__GOAL OF THE EXERCISE__: Go through the listing and state how many lines hold the string "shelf". Nothing else is needed.

__GIVEN DATA__:
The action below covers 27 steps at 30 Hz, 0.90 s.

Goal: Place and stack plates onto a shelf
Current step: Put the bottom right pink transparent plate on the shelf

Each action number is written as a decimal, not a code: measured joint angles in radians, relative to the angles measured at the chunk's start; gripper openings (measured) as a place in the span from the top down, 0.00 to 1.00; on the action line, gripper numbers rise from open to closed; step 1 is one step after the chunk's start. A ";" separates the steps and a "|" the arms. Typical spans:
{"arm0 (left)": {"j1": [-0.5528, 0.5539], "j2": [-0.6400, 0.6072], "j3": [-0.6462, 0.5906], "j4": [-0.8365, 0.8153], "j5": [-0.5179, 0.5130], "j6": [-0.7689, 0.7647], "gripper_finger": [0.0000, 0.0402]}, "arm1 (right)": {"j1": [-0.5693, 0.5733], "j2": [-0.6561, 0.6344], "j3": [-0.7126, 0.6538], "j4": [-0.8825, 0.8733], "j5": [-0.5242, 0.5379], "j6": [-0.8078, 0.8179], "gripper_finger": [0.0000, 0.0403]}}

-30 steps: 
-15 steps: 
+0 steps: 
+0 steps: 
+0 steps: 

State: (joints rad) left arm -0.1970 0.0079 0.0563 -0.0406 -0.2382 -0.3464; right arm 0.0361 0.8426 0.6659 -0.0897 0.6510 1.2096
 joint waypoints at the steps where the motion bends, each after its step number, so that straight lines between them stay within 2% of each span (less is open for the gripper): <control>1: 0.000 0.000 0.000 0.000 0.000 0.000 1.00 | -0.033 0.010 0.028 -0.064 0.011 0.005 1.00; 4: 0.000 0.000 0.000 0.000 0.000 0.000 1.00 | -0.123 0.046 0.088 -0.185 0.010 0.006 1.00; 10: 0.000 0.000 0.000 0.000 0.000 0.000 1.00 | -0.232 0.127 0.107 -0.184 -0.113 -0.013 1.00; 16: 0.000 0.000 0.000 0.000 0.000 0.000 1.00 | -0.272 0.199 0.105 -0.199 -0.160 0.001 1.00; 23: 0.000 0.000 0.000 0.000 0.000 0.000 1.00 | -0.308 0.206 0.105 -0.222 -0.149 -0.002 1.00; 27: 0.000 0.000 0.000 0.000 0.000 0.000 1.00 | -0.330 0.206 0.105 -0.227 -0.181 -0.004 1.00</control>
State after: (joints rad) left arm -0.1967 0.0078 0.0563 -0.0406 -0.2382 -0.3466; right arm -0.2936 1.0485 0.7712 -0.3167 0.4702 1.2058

__REPLY__: 2